Conoscendo Bill, la cosa potrebbe anche essere vera.
Nonostante tutto, però, Dipper è deciso a portare a termine il compito che si è dato; sa benissimo che il minimo momento di esitazione potrebbe farlo cedere o peggio ancora potrebbe permettere agli altri di trovarlo e fargli cambiare idea. Ed è perfettamente consapevole che se Mabel gli dicesse di non farlo lui non sarebbe in grado di dirle di no.
Dipper riprende a camminare per la via principale di Gravity Falls con un peso nel petto, un macigno che gli blocca il respiro e gli pesa sulla coscienza. Come se avesse ingoiato cemento e questo si stesse piano piano solidificando a ogni suo passo.

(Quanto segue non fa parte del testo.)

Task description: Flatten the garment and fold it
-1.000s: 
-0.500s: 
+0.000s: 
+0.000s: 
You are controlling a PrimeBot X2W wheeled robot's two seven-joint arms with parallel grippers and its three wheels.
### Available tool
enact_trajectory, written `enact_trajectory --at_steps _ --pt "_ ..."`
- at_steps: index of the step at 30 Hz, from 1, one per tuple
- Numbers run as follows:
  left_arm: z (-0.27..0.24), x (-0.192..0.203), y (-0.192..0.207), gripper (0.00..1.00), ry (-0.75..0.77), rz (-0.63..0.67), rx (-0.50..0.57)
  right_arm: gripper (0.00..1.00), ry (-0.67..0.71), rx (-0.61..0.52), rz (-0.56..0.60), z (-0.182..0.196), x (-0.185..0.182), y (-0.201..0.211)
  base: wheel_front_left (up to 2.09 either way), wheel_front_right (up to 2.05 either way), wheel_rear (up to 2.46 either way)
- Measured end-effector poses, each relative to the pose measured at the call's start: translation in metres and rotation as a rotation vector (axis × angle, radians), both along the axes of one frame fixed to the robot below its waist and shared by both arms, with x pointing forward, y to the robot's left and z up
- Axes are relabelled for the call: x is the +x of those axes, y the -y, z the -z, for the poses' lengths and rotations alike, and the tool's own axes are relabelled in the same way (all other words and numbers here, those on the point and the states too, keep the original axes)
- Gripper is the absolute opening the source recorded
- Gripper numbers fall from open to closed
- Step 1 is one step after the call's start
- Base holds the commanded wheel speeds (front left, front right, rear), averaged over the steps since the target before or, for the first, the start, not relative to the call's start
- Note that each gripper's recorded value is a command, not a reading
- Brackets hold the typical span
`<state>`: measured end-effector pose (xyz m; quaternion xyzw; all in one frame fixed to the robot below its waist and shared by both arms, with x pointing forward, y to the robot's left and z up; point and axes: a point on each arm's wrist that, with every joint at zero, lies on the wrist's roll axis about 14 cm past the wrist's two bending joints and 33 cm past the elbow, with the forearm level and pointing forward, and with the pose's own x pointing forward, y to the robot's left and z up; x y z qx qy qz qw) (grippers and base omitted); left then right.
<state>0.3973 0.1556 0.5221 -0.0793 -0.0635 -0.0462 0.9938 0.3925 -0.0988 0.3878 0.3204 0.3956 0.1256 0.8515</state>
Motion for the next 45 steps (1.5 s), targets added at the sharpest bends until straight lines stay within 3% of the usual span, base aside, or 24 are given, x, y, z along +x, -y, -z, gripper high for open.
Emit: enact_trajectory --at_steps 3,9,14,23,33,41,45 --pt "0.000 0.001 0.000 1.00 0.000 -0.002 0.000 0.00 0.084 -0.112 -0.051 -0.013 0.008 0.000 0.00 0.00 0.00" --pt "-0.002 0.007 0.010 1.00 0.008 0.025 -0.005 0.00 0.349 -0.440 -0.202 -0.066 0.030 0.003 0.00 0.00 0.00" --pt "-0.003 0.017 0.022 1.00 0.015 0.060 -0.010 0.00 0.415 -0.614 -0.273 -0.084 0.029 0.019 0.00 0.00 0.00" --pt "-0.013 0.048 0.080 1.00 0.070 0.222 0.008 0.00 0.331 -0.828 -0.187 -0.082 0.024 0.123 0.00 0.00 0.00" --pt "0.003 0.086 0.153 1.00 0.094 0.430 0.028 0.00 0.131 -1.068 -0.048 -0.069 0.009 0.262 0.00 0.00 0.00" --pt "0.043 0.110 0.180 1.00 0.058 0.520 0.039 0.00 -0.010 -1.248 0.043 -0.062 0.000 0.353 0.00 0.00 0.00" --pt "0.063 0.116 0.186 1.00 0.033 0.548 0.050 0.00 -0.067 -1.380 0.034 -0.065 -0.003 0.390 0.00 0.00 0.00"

La piramide di Bill aleggia tetra e minacciosa nel cielo sopra di lui e Dipper stringe i pugni sia per la rabbia e sia per farsi coraggio. Ci ha pensato a lungo prima di uscire di casa, ha ragionato su ogni possibile prospettiva, si è nascosto in un angolo della camera e ha stilato un'immensa lista di tutti i pro e i contro. Non possono continuare così, qualsiasi forza stia trattenendo Bill entro i limiti della cittadina di Gravity Falls non può certo resistere per sempre; così come loro, del resto. Le provviste stanno terminando, i nervi di tutti sono a fior di pelle, e se non li uccide quel demone finiranno con l'ammazzarsi a vicenda.
Dipper deve fare qualcosa. Non può starsene con le mani in mano, deve aiutarli. Perché è stanco di non essere utile a niente, di essere sempre lo sfigato che necessita del diario per risolvere i problemi.

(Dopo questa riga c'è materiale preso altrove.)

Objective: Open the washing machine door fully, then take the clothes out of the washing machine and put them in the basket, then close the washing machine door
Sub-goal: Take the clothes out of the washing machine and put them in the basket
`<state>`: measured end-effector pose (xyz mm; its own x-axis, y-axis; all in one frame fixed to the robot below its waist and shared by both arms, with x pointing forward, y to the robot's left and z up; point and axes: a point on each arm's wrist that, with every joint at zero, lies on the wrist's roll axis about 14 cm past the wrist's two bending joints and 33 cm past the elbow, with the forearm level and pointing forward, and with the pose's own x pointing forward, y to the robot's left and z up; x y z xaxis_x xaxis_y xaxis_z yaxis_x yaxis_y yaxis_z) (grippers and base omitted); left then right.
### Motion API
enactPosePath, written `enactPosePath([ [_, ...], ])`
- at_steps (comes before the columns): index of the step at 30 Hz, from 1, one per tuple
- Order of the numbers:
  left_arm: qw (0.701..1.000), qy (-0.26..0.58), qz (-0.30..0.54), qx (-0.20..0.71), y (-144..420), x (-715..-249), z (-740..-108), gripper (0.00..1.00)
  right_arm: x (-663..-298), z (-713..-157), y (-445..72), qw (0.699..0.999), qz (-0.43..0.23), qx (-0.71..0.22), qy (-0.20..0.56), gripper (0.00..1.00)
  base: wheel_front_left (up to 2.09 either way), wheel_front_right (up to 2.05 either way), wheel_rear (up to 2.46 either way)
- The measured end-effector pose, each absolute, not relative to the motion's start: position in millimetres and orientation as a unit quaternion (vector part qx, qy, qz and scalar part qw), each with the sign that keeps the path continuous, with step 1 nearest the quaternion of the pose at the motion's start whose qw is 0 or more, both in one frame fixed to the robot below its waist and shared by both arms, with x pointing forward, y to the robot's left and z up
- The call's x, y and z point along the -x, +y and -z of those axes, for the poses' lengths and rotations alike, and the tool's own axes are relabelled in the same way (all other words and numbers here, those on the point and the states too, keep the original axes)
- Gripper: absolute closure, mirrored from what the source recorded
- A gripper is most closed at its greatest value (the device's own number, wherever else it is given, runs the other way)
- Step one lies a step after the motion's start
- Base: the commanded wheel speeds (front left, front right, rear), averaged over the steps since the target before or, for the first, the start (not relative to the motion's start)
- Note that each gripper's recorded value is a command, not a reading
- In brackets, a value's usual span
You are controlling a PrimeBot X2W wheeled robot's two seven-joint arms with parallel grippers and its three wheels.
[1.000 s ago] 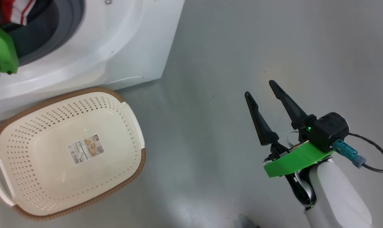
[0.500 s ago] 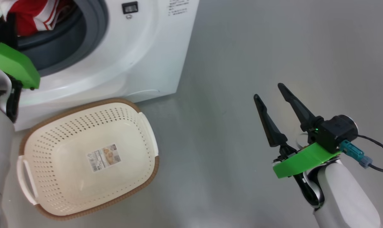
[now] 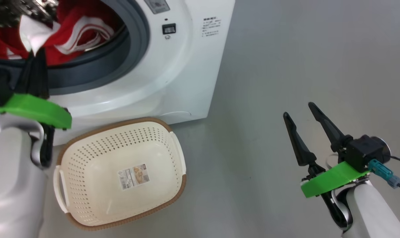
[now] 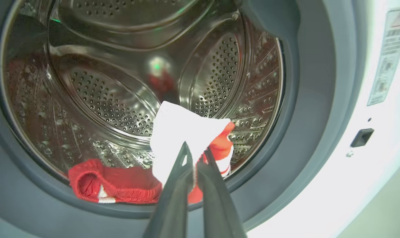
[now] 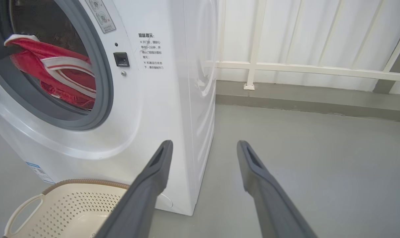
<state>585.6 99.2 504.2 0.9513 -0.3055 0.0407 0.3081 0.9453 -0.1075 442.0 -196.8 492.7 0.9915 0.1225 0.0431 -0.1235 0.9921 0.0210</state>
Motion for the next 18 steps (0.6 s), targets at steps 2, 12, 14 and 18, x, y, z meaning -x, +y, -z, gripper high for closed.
enactPosePath([
  [2, 0.987, -0.024, 0.147, 0.061, 105.5, -574.2, -509.8, 1.0, -438.6, -493.6, -197.4, 0.998, -0.06, -0.013, -0.021, 0.0, 0.0, 0.0, 0.0],
  [12, 0.987, -0.096, 0.109, 0.069, 132.0, -516.7, -546.0, 1.0, -427.4, -502.3, -195.2, 0.997, -0.062, -0.017, -0.032, 0.0, 0.0, 0.0, 0.0],
  [14, 0.986, -0.104, 0.106, 0.071, 133.9, -505.0, -549.5, 1.0, -425.3, -503.4, -195.2, 0.997, -0.063, -0.017, -0.033, 0.0, 0.0, 0.0, 0.0],
  [18, 0.985, -0.127, 0.095, 0.071, 141.6, -484.0, -560.8, 1.0, -423.7, -508.1, -196.3, 0.997, -0.062, -0.016, -0.039, 0.0, 0.0, 0.0, 0.0],
])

Se c'è una cosa che sa di poter usare è il suo cervello; se c'è una cosa di lui che sa essere di valore è proprio la sua mente.
Le sue gambe lo portano verso la figura maestosa e inquietante della piramide, facendolo fermare quasi al di sotto della struttura. Inspira profondamente prima di parlare.
« Bill! » grida, odiando la sua voce acuta e fin troppo tremolante, « Vieni fuori, devo parlarti! »
Il vento sposta appena le nubi che coprivano la luna, anch'essa violacea e tossica, smuovendo un poco il tessuto della sua maglia. Per un lungo momento non accade nulla, la notte che si spande attorno a lui con il risultato di farlo solo sentire tremendamente stupido, fino a quando la voce fastidiosamente metallica di Bill non gli esplode nella testa, facendolo sobbalzare.
« Bene, bene, bene. Guarda un po' chi bussa alla mia porta, il caro pine tree. Non sei occupato a tremare dalla paura e piangerti addosso? » gli domanda, ridendo poi senza nemmeno provare a celare il proprio sadismo.
Qualcosa dentro Dipper si infiamma, forse rabbia o vergogna. O entrambi.
« Ho un patto da proporti! » esclama, recitando quel copione che si è immaginato ancora e ancora prima di uscire di casa e affrontare quella missione suicida.
La risata si spegne, tanto lentamente quanto improvvisa è stata nel nascere, e solo pochi istanti di silenzio dopo la figura di Bill gli appare davanti, l'occhio vigile e attento.
« Un patto, pine tree? E cosa puoi mai offrirmi, proprio tu fra tutti? » gli domanda tranquillo, vorticandogli attorno mentre si rigira sul dito il bastone da passeggio, quasi stessero sostenendo un'amabile conversazione davanti a un caffè caldo, « Capirei se si trattasse del vecchio Ford, lui ha cervello. Stan è furbo, potrebbe essere stimolante. Anche tua sorella sarebbe parecchio interessante... »
« Non ci pensare neanche, Bill!! » esplode Dipper, adirato, mentre il demone continua a girargli placidamente attorno, ignorando le sue parole.
« ... ma tu? Cosa puoi mai darmi pine tree? Non sei niente. » conclude, riprendendo a ridere ed elevandosi di un paio di metri al di sopra della sua figura. Dipper sente distintamente qualcosa colpirlo allo stomaco, come un pugno, e digrigna un poco i denti. Le parole del demone gli vorticano nel petto, graffiando la carne e rompendo le ossa, risalendogli lungo la gola e pizzicandogli le guance.
Vuole non credergli con tutto se stesso, ma come potrebbe? Ha ragione, per quanto gli dia fastidio ammetterlo. Ha ragione ed è umiliante.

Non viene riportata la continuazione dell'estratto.